It also means that in any meaningful way that a character can interact with the environment, the Allied and Axis HQs need also be congruent.
One possible use for this is previewing content. In a fantasy game, you could preview a new race that appears as a time only as enemies, but eventually is unlocked as playable. The players are still acting as the AI for the preview race, but are not experiencing the new representation.

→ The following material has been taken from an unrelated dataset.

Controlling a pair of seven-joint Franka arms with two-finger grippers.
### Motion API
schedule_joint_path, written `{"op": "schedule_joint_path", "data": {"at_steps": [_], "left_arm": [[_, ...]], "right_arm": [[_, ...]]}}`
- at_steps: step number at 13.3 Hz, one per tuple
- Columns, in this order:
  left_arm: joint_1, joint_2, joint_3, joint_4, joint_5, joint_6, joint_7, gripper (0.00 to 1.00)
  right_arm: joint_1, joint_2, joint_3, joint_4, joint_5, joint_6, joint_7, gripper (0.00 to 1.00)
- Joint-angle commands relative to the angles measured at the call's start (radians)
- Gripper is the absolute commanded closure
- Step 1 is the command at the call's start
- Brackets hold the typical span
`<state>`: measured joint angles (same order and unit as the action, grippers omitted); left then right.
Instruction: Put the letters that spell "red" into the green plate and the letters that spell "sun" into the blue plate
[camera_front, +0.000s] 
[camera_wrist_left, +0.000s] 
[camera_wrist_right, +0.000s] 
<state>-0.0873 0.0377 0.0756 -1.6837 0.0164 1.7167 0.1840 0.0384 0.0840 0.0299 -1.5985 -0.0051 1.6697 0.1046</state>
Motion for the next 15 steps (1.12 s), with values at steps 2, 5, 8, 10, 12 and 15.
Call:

When the race is unlocked, new and non-congruent abilities can be added.
-game over-
Tomorrow: Asymmetrical Representation Theme Week continues with Starcraft meets Fantastic Voyage .
Thanks for reading another action-packed installment of Design a Day. For background on the Design A Day challenge, take a peek here and here.












March 20th, 2006 at 5:39 pm |
Awesome. I registered for a disc, but they never sent it. Perhaps I don’t love America enough.
The role-playing question is interesting. I can see where it would be very difficult from a LAN perspective, when you are playing with friends.
It makes the post-game man-did-you-see-that-crazy-thing-I-did problematic, since, no, that’s not what I saw. Even if you did.
I think the more anonymous the opponent, the better this approach works.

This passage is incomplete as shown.